**Work request:** What this exercise requires is a verbatim reproduction of the data below.

Saved entries:
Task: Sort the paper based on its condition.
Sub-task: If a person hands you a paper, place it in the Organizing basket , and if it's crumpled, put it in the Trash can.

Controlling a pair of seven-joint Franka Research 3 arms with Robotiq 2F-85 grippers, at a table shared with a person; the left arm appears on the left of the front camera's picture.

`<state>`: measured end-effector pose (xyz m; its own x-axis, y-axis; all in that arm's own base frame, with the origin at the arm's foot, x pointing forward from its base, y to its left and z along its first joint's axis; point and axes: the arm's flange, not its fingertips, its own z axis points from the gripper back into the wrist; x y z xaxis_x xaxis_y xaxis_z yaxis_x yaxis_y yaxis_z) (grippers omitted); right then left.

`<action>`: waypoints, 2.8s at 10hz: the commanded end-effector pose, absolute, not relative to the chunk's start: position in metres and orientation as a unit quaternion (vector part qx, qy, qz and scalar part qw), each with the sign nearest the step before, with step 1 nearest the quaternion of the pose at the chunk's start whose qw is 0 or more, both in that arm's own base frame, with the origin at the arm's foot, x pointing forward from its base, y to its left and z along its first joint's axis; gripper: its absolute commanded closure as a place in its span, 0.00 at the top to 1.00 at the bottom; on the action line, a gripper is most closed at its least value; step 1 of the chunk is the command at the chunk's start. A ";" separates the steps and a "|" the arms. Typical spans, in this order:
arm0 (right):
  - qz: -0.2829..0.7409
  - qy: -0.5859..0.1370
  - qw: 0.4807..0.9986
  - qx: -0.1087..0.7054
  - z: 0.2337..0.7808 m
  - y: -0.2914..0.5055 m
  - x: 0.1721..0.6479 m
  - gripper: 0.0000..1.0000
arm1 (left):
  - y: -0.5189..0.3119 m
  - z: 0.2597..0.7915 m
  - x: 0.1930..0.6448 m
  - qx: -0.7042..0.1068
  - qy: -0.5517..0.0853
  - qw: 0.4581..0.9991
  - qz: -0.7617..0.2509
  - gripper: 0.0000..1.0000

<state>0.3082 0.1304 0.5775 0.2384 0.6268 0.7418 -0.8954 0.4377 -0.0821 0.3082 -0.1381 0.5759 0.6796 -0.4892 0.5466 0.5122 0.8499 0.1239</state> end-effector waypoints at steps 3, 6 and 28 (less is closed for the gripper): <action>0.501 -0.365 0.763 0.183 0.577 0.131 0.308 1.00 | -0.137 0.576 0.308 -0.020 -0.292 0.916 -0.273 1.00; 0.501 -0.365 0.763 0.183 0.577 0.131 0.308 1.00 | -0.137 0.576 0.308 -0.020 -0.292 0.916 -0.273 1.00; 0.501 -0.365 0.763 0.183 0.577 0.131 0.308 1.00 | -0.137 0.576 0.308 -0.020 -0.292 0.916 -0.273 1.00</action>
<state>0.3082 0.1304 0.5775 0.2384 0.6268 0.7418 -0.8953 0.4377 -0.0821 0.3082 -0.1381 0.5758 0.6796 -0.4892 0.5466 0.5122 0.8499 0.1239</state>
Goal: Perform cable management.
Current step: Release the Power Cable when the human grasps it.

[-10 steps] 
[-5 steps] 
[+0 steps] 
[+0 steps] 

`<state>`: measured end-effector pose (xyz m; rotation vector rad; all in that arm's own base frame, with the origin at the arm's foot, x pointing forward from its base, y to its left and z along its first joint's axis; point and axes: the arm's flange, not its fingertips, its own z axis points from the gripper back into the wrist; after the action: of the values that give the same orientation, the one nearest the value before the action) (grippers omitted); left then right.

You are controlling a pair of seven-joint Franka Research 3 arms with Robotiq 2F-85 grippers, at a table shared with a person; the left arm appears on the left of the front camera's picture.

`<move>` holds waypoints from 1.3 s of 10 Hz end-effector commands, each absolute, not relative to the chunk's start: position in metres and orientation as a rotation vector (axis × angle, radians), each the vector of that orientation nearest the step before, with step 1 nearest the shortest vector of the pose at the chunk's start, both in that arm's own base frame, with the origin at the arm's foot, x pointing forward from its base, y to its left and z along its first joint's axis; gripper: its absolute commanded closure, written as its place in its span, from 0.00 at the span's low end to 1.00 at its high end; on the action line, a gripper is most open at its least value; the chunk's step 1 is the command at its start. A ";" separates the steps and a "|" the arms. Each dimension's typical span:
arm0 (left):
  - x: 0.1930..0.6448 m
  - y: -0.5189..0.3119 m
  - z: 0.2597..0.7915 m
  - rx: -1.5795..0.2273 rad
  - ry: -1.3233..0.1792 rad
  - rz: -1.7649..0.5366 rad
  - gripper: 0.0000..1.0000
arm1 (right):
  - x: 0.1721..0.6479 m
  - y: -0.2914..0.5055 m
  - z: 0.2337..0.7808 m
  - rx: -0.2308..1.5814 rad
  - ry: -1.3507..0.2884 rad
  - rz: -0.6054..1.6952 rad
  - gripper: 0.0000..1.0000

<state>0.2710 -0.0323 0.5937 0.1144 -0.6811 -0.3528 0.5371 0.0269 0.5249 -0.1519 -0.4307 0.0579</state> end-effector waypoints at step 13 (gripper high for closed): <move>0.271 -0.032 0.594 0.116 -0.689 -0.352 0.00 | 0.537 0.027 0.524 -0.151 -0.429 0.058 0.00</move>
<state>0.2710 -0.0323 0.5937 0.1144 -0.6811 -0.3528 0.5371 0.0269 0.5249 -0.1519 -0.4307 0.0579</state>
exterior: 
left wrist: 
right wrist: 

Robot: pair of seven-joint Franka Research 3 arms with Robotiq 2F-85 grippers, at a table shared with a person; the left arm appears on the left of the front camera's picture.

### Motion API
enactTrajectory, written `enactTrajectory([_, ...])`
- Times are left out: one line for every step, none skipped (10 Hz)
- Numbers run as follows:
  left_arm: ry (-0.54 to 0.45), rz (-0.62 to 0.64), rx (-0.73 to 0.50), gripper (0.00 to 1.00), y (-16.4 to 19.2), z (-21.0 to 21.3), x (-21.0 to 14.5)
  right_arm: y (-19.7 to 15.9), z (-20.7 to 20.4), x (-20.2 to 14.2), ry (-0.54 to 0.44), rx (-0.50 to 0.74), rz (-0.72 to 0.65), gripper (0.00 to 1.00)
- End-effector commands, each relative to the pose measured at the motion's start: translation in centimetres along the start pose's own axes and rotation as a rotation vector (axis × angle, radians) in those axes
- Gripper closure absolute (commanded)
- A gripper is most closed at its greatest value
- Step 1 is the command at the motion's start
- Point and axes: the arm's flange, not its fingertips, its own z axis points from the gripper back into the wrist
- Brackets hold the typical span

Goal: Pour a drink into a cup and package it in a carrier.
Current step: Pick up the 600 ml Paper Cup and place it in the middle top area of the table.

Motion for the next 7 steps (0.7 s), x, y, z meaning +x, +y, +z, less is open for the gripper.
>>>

**Output of the exercise:**
Task: Sort the paper based on its condition.
Sub-task: If a person hands you a paper, place it in the Organizing basket , and if it's crumpled, put it in the Trash can.

Controlling a pair of seven-joint Franka Research 3 arms with Robotiq 2F-85 grippers, at a table shared with a person; the left arm appears on the left of the front camera's picture.

`<state>`: measured end-effector pose (xyz m; its own x-axis, y-axis; all in that arm's own base frame, with the origin at the arm's foot, x pointing forward from its base, y to its left and z along its first joint's axis; point and axes: the arm's flange, not its fingertips, its own z axis points from the gripper back into the wrist; x y z xaxis_x xaxis_y xaxis_z yaxis_x yaxis_y yaxis_z) (grippers omitted); right then left.

`<action>`: waypoints, 2.8s at 10hz: the commanded end-effector pose, absolute, not relative to the chunk's start: position in metres and orientation as a unit quaternion (vector part qx, qy, qz and scalar part qw), each with the sign nearest the step before, with step 1 nearest the quaternion of the pose at the chunk's start whose qw is 0 or more, both in that arm's own base frame, with the origin at the arm's foot, x pointing forward from its base, y to its left and z along its first joint's axis; gripper: its absolute commanded closure as a place in its span, 0.00 at the top to 1.00 at the bottom; on the action line, a gripper is most closed at its least value; step 1 of the chunk is the command at the chunk's start. A ";" separates the steps and a "|" the arms. Typical spans, in this order:
arm0 (right):
  - qz: -0.2829..0.7409
  - qy: -0.5859..0.1370
  - qw: 0.4807..0.9986
  - qx: -0.1087..0.7054
  - z: 0.2337..0.7808 m
  - y: -0.2914..0.5055 m
  - x: 0.1721..0.6479 m
  - gripper: 0.0000..1.0000
arm1 (left):
  - y: -0.5189..0.3119 m
  - z: 0.2597..0.7915 m
  - x: 0.1930..0.6448 m
  - qx: -0.7042..0.1068
  - qy: -0.5517..0.0853
  - qw: 0.4581..0.9991
  - qz: -0.7617..0.2509
  - gripper: 0.0000..1.0000

<state>0.3082 0.1304 0.5775 0.2384 0.6268 0.7418 -0.8954 0.4377 -0.0821 0.3082 -0.1381 0.5759 0.6796 -0.4892 0.5466 0.5122 0.8499 0.1239</state> end-effector waypoints at steps 3, 6 and 28 (less is closed for the gripper): <action>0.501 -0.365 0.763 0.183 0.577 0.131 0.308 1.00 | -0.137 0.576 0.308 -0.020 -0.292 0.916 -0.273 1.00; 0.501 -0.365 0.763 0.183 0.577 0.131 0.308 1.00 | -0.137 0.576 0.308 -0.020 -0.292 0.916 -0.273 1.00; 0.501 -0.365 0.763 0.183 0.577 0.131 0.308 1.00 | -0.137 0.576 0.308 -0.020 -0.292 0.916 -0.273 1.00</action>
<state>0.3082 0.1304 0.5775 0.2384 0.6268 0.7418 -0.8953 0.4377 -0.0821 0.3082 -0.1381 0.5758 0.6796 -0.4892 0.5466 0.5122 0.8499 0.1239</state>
Goal: Perform cable management.
Current step: Release the Power Cable when the human grasps it.

[-10 steps] 
[-5 steps] 
[+0 steps] 
[+0 steps] 

`<state>`: measured end-effector pose (xyz m; rotation vector rad; all in that arm's own base frame, with the origin at the arm's foot, x pointing forward from its base, y to its left and z along its first joint's axis; point and axes: the arm's flange, not its fingertips, its own z axis points from the gripper back into the wrist; after the action: of the values that give the same orientation, the one nearest the value before the action) (grippers omitted); left then right.

You are controlling a pair of seven-joint Franka Research 3 arms with Robotiq 2F-85 grippers, at a table shared with a person; the left arm appears on the left of the front camera's picture.

`<move>` holds waypoints from 1.3 s of 10 Hz end-effector commands, each absolute, not relative to the chunk's start: position in metres and orientation as a rotation vector (axis × angle, radians), each the vector of that orientation nearest the step before, with step 1 nearest the shortest vector of the pose at the chunk's start, both in that arm's own base frame, with the origin at the arm's foot, x pointing forward from its base, y to its left and z along its first joint's axis; gripper: its absolute commanded closure, written as its place in its span, from 0.00 at the span's low end to 1.00 at its high end; on the action line, a gripper is most open at its least value; the chunk's step 1 is the command at its start. A ";" separates the steps and a "|" the arms. Each dimension's typical span:
arm0 (left):
  - x: 0.1930..0.6448 m
  - y: -0.5189..0.3119 m
  - z: 0.2597..0.7915 m
  - rx: -1.5795..0.2273 rad
  - ry: -1.3233..0.1792 rad
  - rz: -1.7649..0.5366 rad
  - gripper: 0.0000..1.0000
arm1 (right):
  - x: 0.1721..0.6479 m
  - y: -0.2914..0.5055 m
  - z: 0.2337..0.7808 m
  - rx: -0.2308..1.5814 rad
  - ry: -1.3507..0.2884 rad
  - rz: -0.6054..1.6952 rad
  - gripper: 0.0000..1.0000

<state>0.2710 -0.0323 0.5937 0.1144 -0.6811 -0.3528 0.5371 0.0269 0.5249 -0.1519 -0.4307 0.0579</state> end-effector waypoints at step 13 (gripper high for closed): <move>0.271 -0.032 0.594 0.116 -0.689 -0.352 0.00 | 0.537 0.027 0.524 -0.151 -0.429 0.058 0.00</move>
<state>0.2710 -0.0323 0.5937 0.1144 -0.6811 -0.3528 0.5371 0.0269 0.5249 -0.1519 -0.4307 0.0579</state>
exterior: 
left wrist: 
right wrist: 

Robot: pair of seven-joint Franka Research 3 arms with Robotiq 2F-85 grippers, at a table shared with a person; the left arm appears on the left of the front camera's picture.

### Motion API
enactTrajectory, written `enactTrajectory([_, ...])`
- Times are left out: one line for every step, none skipped (10 Hz)
- Numbers run as follows:
  left_arm: ry (-0.54 to 0.45), rz (-0.62 to 0.64), rx (-0.73 to 0.50), gripper (0.00 to 1.00), y (-16.4 to 19.2), z (-21.0 to 21.3), x (-21.0 to 14.5)
  right_arm: y (-19.7 to 15.9), z (-20.7 to 20.4), x (-20.2 to 14.2), ry (-0.54 to 0.44), rx (-0.50 to 0.74), rz (-0.72 to 0.65), gripper (0.00 to 1.00)
- End-effector commands, each relative to the pose measured at the motion's start: translation in centimetres along the start pose's own axes and rotation as a rotation vector (axis × angle, radians) in those axes
- Gripper closure absolute (commanded)
- A gripper is most closed at its greatest value
- Step 1 is the command at the motion's start
- Point and axes: the arm's flange, not its fingertips, its own z axis points from the gripper back into the wrist
- Brackets hold the typical span

Goal: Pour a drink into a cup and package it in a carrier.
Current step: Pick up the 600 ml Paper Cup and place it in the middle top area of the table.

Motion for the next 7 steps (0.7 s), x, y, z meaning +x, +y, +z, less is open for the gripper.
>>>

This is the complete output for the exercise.